**Problem details:**
Beginning at the line that holds "Check this image for the presence of any wooden post.", restate each line exactly through the final line of the records. Include both of those lines.
*** Material provided ***
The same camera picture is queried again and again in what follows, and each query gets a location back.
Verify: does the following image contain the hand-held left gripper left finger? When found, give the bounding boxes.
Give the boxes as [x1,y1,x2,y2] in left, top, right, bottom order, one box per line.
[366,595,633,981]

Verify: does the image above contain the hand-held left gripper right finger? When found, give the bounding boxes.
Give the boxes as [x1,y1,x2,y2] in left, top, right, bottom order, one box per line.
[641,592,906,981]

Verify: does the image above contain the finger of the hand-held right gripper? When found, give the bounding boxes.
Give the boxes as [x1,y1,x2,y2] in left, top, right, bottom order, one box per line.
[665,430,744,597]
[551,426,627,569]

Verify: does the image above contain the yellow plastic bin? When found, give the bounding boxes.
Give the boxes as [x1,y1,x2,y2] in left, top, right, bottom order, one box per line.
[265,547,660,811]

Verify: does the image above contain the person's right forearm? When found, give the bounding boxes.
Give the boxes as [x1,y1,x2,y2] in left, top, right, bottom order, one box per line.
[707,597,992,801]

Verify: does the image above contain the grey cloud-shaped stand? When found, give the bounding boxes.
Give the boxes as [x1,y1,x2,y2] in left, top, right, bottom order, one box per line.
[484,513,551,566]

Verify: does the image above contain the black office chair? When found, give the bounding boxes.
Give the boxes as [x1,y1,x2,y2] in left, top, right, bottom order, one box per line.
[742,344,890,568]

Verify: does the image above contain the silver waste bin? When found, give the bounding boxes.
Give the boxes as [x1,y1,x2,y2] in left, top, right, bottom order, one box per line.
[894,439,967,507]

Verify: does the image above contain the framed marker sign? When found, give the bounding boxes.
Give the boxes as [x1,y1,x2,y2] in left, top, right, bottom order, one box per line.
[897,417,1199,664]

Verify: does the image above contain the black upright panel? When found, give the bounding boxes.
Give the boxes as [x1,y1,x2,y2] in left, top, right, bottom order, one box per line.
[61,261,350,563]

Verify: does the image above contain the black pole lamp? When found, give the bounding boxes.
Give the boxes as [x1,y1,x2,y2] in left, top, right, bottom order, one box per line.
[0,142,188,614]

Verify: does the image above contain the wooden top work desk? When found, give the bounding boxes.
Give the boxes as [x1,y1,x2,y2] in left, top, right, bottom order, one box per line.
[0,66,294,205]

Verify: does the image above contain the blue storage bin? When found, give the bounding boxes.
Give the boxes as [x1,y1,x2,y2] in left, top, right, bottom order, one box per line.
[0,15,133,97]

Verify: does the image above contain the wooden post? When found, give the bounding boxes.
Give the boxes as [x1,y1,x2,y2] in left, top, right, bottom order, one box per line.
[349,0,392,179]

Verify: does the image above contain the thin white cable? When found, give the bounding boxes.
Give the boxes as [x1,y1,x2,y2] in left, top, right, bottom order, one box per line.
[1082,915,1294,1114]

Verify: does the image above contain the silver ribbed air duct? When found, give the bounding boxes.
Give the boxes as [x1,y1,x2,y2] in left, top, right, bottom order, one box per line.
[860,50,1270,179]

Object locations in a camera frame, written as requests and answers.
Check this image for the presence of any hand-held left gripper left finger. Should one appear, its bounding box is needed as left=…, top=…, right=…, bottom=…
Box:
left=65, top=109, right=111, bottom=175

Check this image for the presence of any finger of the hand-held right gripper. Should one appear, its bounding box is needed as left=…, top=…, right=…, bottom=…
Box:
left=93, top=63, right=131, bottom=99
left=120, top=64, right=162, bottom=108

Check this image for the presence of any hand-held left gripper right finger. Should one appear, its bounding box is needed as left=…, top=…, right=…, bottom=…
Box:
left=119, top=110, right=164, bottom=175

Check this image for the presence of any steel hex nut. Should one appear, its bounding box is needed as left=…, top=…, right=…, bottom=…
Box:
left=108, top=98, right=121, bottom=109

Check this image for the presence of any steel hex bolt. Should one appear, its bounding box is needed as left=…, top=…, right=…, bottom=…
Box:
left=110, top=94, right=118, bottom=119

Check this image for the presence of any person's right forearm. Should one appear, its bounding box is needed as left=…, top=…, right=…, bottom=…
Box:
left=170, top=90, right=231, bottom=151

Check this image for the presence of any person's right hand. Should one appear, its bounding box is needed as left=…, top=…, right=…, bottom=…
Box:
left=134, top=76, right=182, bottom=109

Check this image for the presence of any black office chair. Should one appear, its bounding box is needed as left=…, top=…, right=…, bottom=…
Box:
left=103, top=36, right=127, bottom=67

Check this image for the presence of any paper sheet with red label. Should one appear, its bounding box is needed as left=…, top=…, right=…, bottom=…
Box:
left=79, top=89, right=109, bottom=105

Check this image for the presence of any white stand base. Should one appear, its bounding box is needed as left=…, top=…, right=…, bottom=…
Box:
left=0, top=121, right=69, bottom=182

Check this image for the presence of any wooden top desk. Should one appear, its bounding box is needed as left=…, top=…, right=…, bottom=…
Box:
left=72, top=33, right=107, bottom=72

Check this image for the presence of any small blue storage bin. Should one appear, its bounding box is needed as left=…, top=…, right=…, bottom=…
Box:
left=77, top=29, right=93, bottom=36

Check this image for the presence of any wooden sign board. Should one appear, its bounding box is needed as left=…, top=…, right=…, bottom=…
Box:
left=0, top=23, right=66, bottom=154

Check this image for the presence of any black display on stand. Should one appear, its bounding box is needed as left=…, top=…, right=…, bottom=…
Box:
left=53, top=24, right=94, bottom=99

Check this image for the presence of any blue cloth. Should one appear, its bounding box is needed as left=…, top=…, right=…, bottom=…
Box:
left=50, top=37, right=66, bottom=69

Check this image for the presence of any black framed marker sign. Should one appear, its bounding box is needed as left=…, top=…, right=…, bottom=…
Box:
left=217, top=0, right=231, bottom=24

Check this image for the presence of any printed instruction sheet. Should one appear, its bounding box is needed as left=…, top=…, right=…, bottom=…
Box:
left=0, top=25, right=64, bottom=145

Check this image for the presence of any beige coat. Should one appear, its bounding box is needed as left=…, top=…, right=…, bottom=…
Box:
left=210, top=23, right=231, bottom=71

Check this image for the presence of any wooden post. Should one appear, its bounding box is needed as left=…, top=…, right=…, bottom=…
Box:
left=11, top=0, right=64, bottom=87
*** End of Material provided ***
**Solution to this exercise:**
Check this image for the presence of any wooden post. Should one appear, its bounding box is needed as left=…, top=…, right=…, bottom=…
Box:
left=11, top=0, right=64, bottom=87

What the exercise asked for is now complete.